Structural details of small non-IPR fullerenes: Experimental and theoretical insights

Abstract

The investigation of non-IPR (isolated pentagon rule) fullerenes is limited to theoretical studies since there is simply no or very little sample available that allows investigating these compounds. The discovery of fullerenes in crude oil provided a suitable sample system. The information that might be gathered about these non-IPR fullerenes can be useful for developing synthetic routes and study their properties for potential future applications. Investigations using high-resolution mass spectrometry (HRMS) were conducted to understand the stability of these fullerenes. The experimental results are supported by density-functional-theory (DFT) calculations. The outcome of HRMS and DFT provided results on relative quantity, stability and basic mechanistic fragmentation information. The results showed that non-IPR fullerenes were present in higher abundances than the most stable C₆₀-buckminsterfullerene.
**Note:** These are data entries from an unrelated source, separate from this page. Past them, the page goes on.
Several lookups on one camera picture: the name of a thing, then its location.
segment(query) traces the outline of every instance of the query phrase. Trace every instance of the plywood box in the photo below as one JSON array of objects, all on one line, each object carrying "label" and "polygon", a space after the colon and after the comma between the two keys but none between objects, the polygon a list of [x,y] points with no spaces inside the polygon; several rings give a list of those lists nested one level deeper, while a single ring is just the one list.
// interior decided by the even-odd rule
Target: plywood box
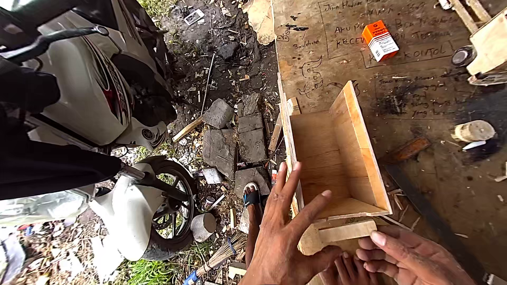
[{"label": "plywood box", "polygon": [[345,85],[328,111],[290,116],[286,102],[281,92],[290,161],[303,163],[301,186],[296,190],[297,208],[329,189],[332,201],[319,219],[391,214],[352,82]]}]

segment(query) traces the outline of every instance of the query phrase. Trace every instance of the wooden plank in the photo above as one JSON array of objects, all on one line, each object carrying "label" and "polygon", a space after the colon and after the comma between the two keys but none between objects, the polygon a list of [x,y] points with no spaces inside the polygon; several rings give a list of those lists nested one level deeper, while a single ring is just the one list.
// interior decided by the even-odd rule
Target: wooden plank
[{"label": "wooden plank", "polygon": [[186,136],[189,132],[191,132],[193,129],[195,129],[198,125],[202,123],[202,116],[197,118],[192,123],[188,124],[183,130],[179,131],[174,137],[172,137],[172,141],[176,142],[180,140],[182,137]]},{"label": "wooden plank", "polygon": [[280,132],[282,130],[282,117],[281,112],[278,113],[278,118],[276,118],[276,125],[273,130],[273,134],[271,135],[271,141],[269,142],[268,149],[271,151],[276,150],[276,145],[278,144],[278,140],[280,139]]},{"label": "wooden plank", "polygon": [[366,220],[340,227],[320,229],[319,235],[323,244],[329,244],[340,240],[369,236],[372,231],[376,230],[375,221]]}]

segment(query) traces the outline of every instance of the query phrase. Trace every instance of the wood scrap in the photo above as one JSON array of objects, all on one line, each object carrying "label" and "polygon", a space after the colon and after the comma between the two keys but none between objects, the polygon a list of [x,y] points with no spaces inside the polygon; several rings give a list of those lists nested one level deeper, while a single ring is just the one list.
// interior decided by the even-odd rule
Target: wood scrap
[{"label": "wood scrap", "polygon": [[227,275],[230,279],[234,279],[236,274],[244,276],[246,273],[246,264],[241,262],[231,262],[229,265],[229,274]]},{"label": "wood scrap", "polygon": [[172,137],[172,141],[176,142],[180,140],[182,137],[186,136],[189,132],[193,131],[198,125],[202,123],[202,116],[197,118],[192,123],[188,124],[183,130],[179,131],[174,137]]},{"label": "wood scrap", "polygon": [[409,227],[405,226],[404,224],[402,224],[402,223],[400,223],[400,222],[398,222],[398,221],[396,221],[394,219],[391,219],[388,216],[379,216],[379,217],[381,217],[381,218],[387,220],[388,222],[391,222],[391,223],[393,223],[393,224],[395,224],[397,226],[400,226],[400,227],[402,227],[402,228],[404,228],[404,229],[406,229],[408,231],[412,231],[412,229],[410,229]]},{"label": "wood scrap", "polygon": [[372,231],[377,230],[377,225],[373,220],[366,220],[352,224],[346,224],[340,227],[320,229],[320,240],[323,244],[328,244],[345,239],[369,236]]},{"label": "wood scrap", "polygon": [[273,134],[271,135],[271,141],[269,142],[268,149],[271,151],[276,150],[276,144],[278,143],[278,139],[280,138],[280,133],[282,131],[282,118],[281,113],[278,113],[278,118],[276,119],[276,125],[273,130]]}]

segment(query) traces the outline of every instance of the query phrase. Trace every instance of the wooden block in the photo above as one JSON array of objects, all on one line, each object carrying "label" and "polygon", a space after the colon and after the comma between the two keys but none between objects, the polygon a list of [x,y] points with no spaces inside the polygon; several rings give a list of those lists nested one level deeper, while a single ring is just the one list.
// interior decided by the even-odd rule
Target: wooden block
[{"label": "wooden block", "polygon": [[230,279],[234,279],[236,274],[244,276],[246,273],[246,264],[241,262],[231,262],[229,265],[229,274],[227,275]]},{"label": "wooden block", "polygon": [[176,142],[180,140],[182,137],[186,136],[189,132],[195,129],[198,125],[202,123],[202,116],[197,118],[192,123],[188,124],[183,130],[179,131],[174,137],[172,137],[172,141]]},{"label": "wooden block", "polygon": [[327,244],[345,239],[369,236],[372,231],[376,230],[377,225],[375,221],[366,220],[335,228],[320,229],[319,236],[322,243]]},{"label": "wooden block", "polygon": [[278,143],[278,139],[280,138],[280,133],[282,130],[282,118],[281,112],[278,113],[278,118],[276,119],[275,129],[273,130],[273,134],[271,135],[271,141],[269,142],[268,149],[271,151],[276,150],[276,144]]},{"label": "wooden block", "polygon": [[231,208],[231,229],[236,228],[237,222],[236,222],[236,209]]}]

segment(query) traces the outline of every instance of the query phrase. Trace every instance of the concrete block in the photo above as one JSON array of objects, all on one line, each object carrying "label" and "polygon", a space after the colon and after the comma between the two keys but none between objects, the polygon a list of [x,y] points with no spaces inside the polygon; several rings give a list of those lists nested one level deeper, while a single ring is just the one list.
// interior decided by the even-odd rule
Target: concrete block
[{"label": "concrete block", "polygon": [[225,128],[234,115],[234,109],[222,99],[217,99],[211,107],[202,114],[202,120],[217,129]]}]

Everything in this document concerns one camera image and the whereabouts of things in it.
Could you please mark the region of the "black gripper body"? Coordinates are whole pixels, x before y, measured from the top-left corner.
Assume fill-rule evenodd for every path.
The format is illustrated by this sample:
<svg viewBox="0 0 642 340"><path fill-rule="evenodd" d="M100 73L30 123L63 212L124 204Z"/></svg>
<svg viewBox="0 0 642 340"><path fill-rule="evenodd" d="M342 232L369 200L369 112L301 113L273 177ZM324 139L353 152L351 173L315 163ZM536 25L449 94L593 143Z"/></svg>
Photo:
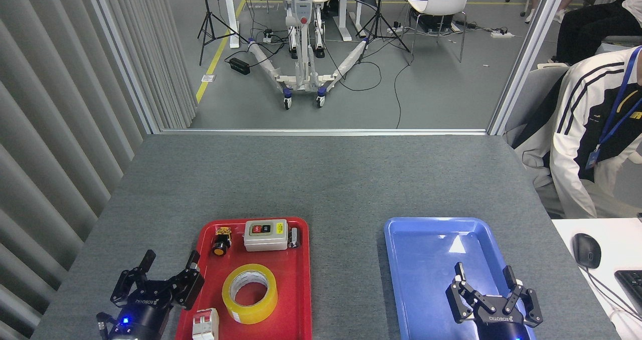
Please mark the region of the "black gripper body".
<svg viewBox="0 0 642 340"><path fill-rule="evenodd" d="M174 295L167 280L146 280L135 290L118 284L111 295L120 308L109 339L159 339L167 326Z"/></svg>
<svg viewBox="0 0 642 340"><path fill-rule="evenodd" d="M473 306L479 339L527 339L524 315L515 306L511 312L506 299L482 299Z"/></svg>

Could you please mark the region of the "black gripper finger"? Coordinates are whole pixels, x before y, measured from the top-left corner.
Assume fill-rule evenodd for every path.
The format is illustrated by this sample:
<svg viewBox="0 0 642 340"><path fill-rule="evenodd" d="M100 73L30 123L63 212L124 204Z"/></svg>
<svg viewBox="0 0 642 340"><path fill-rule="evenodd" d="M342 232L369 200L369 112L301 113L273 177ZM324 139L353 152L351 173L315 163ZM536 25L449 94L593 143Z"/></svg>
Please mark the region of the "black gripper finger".
<svg viewBox="0 0 642 340"><path fill-rule="evenodd" d="M136 285L138 292L143 294L146 292L146 274L150 270L155 258L156 253L152 249L149 249L146 251L142 261L137 267L130 271L122 271L111 294L111 302L114 303L115 306L122 308L128 303L131 287L134 284Z"/></svg>
<svg viewBox="0 0 642 340"><path fill-rule="evenodd" d="M454 321L458 324L464 321L482 324L478 310L485 304L484 296L468 284L462 262L456 263L454 271L455 277L445 291Z"/></svg>
<svg viewBox="0 0 642 340"><path fill-rule="evenodd" d="M193 308L205 283L199 269L199 259L199 252L197 250L191 251L185 269L168 280L172 303L186 311Z"/></svg>
<svg viewBox="0 0 642 340"><path fill-rule="evenodd" d="M503 274L507 288L511 291L503 306L503 313L509 317L512 316L513 320L517 320L517 315L511 315L511 313L515 309L518 299L521 299L527 311L525 318L521 322L531 328L539 326L539 324L543 322L543 315L536 291L534 289L527 289L521 281L516 278L510 265L507 265L503 269Z"/></svg>
The investigation of C₃₀ to C₄₄ indicates C₃₂ and C₃₆ to be the most stable congeners, which is in accordance with the existing theory. The mechanism of fragmentation is, in general, marked by the loss of C₂ and a subsequent Stone-Wales-transformation into an energetically more stable isomer. The fragmentation behavior differs with size as the smaller fullerenes disintegrate easier instead of losing C₂-units. This study shows that crude oil makes up a very useful sample system for the investigation of non-IPR fullerenes.